Epilepsy is one of the most common neurological brain disorders affecting approximately 50 million people worldwide.1 Up to 70% of epileptic patients are managed with anti-epileptic drugs (AEDs) while the other 30% cannot be managed with AEDs.2 The most affected age groups are those at the extremes of age, and the disease peaks between the ages of 10 and 20 years.3
EEG recordings interpretation: challenges and opportunities
An electroencephalogram (EEG) is one of the main diagnostic tests for epilepsy. Moreover, EEG is used in the focus localization process for patients who undergo focal resection surgery to delineate the brain area where the seizure focus is located. Because this surgery involves removing a part of the brain, many risks are associated, such as difficulties with speech, vision, memory, and movement. A favorable surgical outcome is highly dependent upon accurate localization of the seizure focus.
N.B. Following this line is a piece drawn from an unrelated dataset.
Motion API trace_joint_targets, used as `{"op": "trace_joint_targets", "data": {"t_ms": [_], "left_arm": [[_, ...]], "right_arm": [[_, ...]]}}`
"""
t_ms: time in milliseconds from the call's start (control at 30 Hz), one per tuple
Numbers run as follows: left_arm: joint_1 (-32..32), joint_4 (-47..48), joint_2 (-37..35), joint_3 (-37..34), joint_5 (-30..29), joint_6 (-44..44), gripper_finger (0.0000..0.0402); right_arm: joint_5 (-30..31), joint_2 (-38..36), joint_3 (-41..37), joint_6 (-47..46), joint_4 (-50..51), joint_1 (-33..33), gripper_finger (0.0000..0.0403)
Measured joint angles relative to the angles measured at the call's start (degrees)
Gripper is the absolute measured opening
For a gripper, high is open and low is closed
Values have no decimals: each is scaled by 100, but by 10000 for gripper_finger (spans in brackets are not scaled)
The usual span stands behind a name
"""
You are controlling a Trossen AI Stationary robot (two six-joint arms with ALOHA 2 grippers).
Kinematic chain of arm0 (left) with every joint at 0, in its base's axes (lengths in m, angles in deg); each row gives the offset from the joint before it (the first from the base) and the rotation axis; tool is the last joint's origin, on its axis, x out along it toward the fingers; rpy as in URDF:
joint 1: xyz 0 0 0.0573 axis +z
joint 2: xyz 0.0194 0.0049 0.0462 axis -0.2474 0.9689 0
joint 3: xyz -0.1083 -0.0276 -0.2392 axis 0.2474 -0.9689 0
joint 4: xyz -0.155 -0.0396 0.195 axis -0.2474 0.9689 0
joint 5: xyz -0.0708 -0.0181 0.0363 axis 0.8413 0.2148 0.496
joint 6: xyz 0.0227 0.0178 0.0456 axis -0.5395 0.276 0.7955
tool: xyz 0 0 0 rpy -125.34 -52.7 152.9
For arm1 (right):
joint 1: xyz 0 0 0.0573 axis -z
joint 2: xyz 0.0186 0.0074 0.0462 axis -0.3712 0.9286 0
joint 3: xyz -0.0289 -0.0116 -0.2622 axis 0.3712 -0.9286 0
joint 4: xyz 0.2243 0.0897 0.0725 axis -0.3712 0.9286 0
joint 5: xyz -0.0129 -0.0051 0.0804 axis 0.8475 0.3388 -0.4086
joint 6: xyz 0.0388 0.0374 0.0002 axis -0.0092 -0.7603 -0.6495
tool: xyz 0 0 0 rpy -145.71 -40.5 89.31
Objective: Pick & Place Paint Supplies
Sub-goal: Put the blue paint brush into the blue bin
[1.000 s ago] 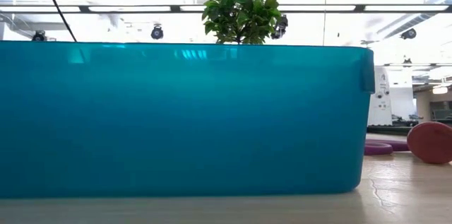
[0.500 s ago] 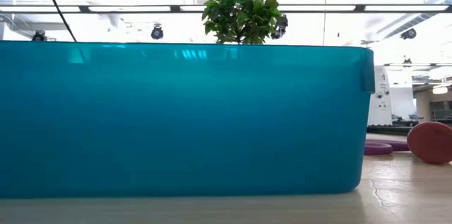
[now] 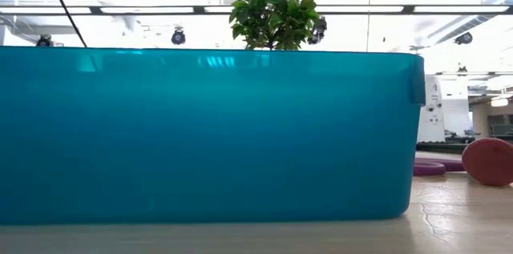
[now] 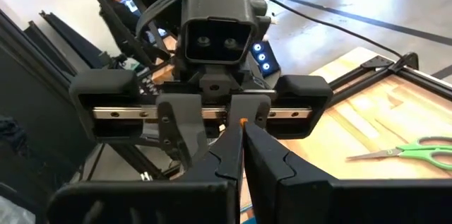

Diagnosis and focus localization are performed by clinical experts through visual discrimination of EEG patterns. For diagnosis, the ictal (seizure) versus normal EEG patterns are compared whereas discrimination between focal versus non-focal EEG channels are examined for focus localization. This process is difficult, time-consuming, and prone to errors. Consequently, there is a clear demand for the application of powerful artificial intelligence (AI) methods for automatic, fast, and accurate binary EEG classification. The EEG signals from epileptogenic brain areas are more stationary, more nonlinear-dependent, and less random compared to those recorded from non-epileptogenic brain areas.4 Because of this, it is possible to automate the focus localization task by extracting the significant patterns that distinguish focal from non-focal EEG channels.